**The task:**
Read through the data and count the lines that contain the string "letter"; give only the result.

**********

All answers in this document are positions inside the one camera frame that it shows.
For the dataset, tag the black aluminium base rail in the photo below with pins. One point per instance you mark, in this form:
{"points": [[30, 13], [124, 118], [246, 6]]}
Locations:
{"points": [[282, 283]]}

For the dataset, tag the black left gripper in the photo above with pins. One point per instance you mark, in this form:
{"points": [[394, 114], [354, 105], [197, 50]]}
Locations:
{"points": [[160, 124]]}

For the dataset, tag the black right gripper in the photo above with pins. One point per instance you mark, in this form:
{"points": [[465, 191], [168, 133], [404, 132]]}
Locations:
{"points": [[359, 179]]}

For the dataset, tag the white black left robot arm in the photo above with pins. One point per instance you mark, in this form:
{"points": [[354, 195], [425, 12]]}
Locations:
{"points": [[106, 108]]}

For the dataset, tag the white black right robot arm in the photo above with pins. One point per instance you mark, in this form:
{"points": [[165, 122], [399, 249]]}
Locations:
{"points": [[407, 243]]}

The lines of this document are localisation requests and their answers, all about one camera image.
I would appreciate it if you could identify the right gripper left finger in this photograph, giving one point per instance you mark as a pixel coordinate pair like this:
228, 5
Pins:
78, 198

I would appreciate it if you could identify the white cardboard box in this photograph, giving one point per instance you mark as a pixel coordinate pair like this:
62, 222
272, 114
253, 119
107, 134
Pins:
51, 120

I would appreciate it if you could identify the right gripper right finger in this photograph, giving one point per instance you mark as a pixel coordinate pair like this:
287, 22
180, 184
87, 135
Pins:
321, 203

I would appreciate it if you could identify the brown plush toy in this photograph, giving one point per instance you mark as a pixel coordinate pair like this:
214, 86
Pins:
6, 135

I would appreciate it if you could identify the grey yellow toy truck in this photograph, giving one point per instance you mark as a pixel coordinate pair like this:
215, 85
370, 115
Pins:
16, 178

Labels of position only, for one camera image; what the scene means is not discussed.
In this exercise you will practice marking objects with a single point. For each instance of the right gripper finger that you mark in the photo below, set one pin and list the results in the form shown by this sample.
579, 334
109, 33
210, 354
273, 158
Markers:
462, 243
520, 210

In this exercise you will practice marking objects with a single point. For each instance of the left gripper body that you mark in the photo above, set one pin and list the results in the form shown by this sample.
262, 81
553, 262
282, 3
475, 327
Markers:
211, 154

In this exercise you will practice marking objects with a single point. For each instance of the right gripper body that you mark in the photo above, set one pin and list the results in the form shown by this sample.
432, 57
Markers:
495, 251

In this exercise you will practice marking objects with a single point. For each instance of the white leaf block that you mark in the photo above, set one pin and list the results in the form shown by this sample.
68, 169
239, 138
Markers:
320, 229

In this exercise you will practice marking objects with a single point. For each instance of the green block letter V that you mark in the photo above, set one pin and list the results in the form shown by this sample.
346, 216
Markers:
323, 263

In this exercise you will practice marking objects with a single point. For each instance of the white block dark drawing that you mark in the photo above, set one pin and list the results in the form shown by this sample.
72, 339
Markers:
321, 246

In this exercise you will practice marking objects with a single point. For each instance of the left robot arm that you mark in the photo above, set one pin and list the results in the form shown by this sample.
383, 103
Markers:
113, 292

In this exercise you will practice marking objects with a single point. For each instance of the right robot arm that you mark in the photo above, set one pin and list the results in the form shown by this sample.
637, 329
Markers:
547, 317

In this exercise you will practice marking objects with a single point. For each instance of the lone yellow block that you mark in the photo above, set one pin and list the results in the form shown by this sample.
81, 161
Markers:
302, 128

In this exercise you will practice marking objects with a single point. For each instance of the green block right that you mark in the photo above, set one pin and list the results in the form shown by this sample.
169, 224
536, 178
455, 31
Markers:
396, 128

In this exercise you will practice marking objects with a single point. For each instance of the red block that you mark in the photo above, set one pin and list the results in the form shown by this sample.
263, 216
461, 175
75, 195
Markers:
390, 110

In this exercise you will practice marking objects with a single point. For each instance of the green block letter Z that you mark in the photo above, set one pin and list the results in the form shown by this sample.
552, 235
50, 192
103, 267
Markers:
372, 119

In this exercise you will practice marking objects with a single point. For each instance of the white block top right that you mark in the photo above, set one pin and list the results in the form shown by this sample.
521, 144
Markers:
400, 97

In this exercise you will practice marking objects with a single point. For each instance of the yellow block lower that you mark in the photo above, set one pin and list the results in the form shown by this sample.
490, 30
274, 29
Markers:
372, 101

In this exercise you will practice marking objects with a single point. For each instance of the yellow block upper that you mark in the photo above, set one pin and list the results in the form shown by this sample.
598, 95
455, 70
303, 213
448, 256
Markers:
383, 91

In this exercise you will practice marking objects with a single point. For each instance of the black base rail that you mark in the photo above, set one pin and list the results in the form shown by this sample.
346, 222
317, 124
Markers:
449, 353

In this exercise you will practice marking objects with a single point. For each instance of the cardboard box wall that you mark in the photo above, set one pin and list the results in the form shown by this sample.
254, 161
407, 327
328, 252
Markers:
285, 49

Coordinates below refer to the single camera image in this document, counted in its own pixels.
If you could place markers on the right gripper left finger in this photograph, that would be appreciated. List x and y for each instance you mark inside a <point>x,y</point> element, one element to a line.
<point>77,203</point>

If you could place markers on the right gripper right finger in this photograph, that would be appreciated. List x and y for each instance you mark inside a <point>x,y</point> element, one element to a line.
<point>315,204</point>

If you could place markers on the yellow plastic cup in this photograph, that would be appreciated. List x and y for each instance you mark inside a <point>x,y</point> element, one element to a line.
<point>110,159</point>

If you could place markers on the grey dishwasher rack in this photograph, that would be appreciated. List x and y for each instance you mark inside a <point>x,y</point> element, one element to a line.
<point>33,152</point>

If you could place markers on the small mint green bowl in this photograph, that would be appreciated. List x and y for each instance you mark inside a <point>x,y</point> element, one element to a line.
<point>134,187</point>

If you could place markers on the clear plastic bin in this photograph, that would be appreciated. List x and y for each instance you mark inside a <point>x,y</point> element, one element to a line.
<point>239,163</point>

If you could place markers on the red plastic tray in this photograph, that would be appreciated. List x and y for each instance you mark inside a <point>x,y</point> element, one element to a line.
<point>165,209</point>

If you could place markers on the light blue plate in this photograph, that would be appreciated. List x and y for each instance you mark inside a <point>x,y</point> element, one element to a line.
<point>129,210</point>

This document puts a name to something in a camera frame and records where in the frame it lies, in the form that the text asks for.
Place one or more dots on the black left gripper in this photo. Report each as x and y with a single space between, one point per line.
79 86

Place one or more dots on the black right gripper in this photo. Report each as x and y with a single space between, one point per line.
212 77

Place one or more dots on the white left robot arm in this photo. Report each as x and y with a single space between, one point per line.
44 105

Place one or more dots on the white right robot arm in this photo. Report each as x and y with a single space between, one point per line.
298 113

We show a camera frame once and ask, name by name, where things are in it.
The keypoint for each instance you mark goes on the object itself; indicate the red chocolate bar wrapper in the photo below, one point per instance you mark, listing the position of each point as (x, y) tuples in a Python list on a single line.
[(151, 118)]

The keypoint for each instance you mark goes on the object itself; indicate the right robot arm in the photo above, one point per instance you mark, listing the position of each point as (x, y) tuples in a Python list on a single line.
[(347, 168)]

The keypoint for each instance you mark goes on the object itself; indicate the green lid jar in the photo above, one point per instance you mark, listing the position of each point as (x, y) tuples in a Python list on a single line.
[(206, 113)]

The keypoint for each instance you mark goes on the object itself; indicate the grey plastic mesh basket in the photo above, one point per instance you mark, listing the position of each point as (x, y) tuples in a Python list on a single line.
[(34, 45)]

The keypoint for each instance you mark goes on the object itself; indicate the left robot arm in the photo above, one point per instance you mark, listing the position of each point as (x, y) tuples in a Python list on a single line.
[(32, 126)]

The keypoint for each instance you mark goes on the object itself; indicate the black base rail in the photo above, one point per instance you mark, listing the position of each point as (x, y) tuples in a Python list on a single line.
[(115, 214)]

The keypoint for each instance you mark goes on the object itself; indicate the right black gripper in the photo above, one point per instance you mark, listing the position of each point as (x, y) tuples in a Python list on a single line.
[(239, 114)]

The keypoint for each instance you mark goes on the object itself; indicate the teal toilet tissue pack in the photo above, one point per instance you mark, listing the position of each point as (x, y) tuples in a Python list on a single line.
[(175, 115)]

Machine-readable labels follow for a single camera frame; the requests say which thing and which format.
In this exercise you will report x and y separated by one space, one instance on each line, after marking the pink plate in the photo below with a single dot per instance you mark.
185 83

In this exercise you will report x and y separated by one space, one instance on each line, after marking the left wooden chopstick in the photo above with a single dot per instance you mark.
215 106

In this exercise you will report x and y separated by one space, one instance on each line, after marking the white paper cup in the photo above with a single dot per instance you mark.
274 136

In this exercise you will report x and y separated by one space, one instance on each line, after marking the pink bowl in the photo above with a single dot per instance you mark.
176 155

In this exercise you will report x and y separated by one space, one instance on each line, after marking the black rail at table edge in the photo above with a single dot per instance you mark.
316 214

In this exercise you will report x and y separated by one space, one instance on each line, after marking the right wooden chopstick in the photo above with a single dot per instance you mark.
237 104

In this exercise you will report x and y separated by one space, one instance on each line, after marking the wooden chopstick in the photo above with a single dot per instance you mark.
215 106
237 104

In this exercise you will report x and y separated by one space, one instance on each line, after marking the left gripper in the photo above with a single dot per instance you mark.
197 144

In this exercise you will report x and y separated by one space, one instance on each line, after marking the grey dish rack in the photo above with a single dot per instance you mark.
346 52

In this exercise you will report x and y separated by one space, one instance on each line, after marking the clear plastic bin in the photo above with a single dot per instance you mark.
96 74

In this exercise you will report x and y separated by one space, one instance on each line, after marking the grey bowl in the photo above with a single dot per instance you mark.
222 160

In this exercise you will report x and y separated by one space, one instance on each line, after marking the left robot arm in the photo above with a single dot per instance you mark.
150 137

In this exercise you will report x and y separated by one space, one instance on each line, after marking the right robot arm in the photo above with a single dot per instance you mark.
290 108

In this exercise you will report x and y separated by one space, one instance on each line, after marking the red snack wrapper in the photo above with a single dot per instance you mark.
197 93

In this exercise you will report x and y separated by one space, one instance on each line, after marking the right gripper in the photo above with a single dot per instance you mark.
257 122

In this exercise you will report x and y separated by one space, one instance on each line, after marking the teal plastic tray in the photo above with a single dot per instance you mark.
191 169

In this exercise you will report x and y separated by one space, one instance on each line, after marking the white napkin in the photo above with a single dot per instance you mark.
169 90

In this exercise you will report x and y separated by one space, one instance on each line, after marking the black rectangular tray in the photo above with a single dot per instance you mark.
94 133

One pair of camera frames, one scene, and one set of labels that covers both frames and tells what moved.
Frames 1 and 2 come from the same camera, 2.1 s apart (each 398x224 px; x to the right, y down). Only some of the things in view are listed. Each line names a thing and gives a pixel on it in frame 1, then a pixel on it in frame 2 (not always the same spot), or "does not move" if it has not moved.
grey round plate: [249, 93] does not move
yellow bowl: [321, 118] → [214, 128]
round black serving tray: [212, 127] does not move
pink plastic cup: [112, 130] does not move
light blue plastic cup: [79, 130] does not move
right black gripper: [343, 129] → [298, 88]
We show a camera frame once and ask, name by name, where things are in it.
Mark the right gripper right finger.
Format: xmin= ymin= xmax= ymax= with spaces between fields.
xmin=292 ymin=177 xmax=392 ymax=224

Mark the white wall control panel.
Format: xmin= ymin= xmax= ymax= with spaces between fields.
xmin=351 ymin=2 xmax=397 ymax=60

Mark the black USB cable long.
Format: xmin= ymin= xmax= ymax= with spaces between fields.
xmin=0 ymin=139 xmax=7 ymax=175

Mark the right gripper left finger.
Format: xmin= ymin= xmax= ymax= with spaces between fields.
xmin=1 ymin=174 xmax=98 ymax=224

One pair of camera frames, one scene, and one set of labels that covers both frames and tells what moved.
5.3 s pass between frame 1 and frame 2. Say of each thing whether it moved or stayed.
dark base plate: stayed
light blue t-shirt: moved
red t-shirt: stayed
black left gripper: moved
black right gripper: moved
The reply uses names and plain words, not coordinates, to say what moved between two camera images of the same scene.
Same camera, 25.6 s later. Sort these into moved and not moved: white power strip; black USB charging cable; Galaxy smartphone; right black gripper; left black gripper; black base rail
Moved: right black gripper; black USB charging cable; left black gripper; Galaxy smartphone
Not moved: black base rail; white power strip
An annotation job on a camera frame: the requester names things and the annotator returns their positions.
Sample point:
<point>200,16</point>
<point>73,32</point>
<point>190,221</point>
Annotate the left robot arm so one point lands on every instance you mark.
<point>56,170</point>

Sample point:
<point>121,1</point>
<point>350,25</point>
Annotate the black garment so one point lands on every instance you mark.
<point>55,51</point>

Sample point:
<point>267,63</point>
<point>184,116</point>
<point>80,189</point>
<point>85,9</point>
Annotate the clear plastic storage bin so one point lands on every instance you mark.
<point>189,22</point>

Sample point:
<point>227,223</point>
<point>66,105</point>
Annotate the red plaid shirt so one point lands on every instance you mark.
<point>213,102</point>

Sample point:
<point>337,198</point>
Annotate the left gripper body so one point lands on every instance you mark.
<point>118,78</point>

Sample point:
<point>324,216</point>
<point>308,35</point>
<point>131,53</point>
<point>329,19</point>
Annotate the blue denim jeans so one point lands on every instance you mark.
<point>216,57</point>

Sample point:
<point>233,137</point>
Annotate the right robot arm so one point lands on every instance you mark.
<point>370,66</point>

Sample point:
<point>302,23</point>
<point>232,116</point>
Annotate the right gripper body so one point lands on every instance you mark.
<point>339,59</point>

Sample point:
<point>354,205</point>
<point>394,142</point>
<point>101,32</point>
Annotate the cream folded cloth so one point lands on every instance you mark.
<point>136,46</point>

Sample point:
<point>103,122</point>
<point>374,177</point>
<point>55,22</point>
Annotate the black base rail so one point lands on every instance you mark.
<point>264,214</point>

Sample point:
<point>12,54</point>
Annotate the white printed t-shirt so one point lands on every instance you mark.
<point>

**********

**Expected answer:**
2